A new vector of a changing marine environment: the seagrass holobiont

As marine environments are changing under the pressure of ocean acidification (OA), it is important for better understanding of this process to study the effect of decreased pH on crucial ecosystem components like seagrasses. Seagrass meadows act as nurseries for marine fauna, as sediment stabilizers and as primary producers for example. The plants colonize large areas of our tropical marine reefs and its leaves are covered with a biofilm community of epiphytes that further extend the ecological role of the plants. As seagrasses are photosynthetic oganisms, it was generally thought that an increasing CO₂ availability would positively affect the plants. However, we know that for corals – in addition to a weakened skeleton - OA causes a change in the coral mucus, which in turn results in coral diseases for example. It is thus interesting to look at the holobiont of seagrasses to understand the OA impact. Especially since data on this topic is scarce and the literature available describes research that did not address the total epiphyte community accurately. Hassenrück and collegues (2015) investigated how the epiphytic biofilm of Enhalus aroides was affected by increased CO₂ pressure, using molecular tools to avoid the limitations of earlier research.

The effect of OA was simulated with a comparison between seagrass biofilm communities at a natural CO₂ vent in Papua New Guinea (pH 7.8) and a control site (pH 8.3). At both sites, the taxonomic composition of the epiphytes at both sites was determined by 16S and 18S rRNA gene sequencing, leaf age was taken into account and data on carbon and nitrogen content of the leaves was acquired. The latter is additional information needed to distinguish life stage development from the effect of OA on the epiphytes. As E. acroides produces new leaves on a monthly basis and the seagrass shoots used represented the first four life ages, which comes down to a plant settlement period of 4-5 month that is covered in this study. However, growth rates might have increased due to low pH conditions, in which case the shoots represented older life stages as well.

Both carbon and nitrogen content decreased with leaf age, from 33% to 26% dry weight and 2% to 1% respectively. Epiphyte cover increased however, albeit with values three times lower at the vent site than at the control site. It is suggested that this difference is caused by the supression of pH-sensitive organisms at the vent site. Although the epiphyte cover increased less at the vent site, the biofilm communities of E. acroides showed the same richness at both sites, which could imply an increase in scarce epiphytes at the vent site and thus less increase in epiphyte abundance. The results however, show no significant difference in the amount of rare bacterial species per site. The authors don’t say anything about this with regards to eukaryote composition at both sites. Furthermore, three other patterns were found in the epiphyte composition, which differed a lot between the two sites. Only around 30% of the epiphytic OTUs were shared between any two of the samples. This variation was dominantly explained by sampling site, but also by leaf age, albeit four times less. Besides, the composition shifted succesionally with leaf age, which could be explained by the changing organic matter transfer from the leaves to the biofilm. Lastly, also a trend in pairwise similarity was shown between bacteria and eukaryotes. The authors suggested this as a sign of shaping and impacting responses of both communities on one and another, since the correlation found was stronger than could possibly be explained by solely abiotic factors.

The last part of the research done focuses on the taxonomic details of the community structure of the epiphytic biofilms.
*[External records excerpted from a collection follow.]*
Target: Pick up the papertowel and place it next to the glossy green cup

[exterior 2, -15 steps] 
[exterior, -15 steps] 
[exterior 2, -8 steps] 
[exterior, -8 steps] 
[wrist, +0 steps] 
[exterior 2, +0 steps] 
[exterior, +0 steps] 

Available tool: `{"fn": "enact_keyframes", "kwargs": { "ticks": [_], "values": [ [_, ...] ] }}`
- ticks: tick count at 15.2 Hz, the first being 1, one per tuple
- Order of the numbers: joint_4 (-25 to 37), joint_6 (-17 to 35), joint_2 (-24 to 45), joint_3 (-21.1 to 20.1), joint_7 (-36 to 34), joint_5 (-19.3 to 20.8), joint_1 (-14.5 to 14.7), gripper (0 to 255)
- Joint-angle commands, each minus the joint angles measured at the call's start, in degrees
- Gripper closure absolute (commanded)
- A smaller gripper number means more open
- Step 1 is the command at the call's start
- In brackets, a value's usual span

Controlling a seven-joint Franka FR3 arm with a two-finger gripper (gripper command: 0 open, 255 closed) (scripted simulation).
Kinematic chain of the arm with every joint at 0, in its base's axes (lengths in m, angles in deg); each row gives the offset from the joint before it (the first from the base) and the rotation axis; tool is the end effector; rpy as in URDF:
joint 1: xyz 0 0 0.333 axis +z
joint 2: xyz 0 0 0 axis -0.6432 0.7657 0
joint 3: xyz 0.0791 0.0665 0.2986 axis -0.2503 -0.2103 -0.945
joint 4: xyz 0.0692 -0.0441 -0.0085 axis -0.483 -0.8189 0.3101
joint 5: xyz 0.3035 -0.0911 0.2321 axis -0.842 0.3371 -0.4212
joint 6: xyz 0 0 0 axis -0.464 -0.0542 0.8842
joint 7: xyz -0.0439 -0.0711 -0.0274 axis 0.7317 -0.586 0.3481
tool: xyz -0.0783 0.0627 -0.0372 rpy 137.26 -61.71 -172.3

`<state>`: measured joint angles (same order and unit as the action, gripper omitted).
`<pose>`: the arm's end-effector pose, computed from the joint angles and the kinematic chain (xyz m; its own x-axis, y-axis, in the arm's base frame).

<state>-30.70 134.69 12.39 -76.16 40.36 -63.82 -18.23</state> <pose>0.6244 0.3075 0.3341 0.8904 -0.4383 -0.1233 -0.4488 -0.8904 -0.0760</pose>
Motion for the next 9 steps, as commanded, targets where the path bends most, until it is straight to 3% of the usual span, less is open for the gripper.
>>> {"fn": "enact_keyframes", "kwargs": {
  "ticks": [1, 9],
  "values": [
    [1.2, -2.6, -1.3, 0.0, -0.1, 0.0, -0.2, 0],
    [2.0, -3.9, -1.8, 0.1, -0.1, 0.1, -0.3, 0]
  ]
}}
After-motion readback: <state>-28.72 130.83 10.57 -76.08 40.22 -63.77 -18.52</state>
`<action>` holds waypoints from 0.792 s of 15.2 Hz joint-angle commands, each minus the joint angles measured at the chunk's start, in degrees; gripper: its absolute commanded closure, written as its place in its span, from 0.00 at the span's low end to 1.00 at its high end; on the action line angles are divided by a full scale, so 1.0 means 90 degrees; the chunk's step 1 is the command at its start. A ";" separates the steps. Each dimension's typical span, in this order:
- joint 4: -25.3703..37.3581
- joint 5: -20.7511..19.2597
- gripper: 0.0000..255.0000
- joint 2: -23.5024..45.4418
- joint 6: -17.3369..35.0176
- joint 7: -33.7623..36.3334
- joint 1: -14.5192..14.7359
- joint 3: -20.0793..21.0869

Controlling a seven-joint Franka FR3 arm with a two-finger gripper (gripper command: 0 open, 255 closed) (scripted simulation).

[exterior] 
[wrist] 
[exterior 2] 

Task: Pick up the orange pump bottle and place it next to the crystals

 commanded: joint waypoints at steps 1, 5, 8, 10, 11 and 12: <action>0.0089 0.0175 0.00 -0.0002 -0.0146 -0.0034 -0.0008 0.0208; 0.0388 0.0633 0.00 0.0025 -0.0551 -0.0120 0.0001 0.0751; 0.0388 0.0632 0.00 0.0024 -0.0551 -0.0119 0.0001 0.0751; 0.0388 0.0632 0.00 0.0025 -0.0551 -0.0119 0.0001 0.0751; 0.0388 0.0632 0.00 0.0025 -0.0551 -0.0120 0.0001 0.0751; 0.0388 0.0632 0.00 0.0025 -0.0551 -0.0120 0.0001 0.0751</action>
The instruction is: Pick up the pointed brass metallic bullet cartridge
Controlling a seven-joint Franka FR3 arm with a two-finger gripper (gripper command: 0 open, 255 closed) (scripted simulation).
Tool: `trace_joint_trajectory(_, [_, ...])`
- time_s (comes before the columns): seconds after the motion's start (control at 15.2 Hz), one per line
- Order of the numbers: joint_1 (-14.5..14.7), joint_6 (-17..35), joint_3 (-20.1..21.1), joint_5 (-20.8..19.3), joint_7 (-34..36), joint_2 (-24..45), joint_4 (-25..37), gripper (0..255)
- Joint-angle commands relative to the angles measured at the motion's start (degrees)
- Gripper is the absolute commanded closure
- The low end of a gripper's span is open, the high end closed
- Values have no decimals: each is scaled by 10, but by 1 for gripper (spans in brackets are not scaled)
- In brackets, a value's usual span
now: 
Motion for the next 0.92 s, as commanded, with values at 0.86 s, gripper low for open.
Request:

Most findings are supported by earlier studies and the extensive comparison with other literature characterizes this part of the research paper. This enhances the strength of the article in particular, since the topic of OA impact on seagrass epiphytes is so understudied and thus needs more context. The article covered several research questions and therefore provides the field of environmental microbiology with a lot of new insights. I was especially suprised by the way the seagrass holobiont might be a source of information to indicate the occurance of coral diseases due to OA, but there are many more clues for further research that can be derived from this study.

Article reviewed:
Hassenrück, C., Hofmann, L. C., Bischof, K., & Ramette, A. (2015). Seagrass biofilm communities at a naturally CO2‐rich vent. Environmental microbiology reports, 7(3), 516-525.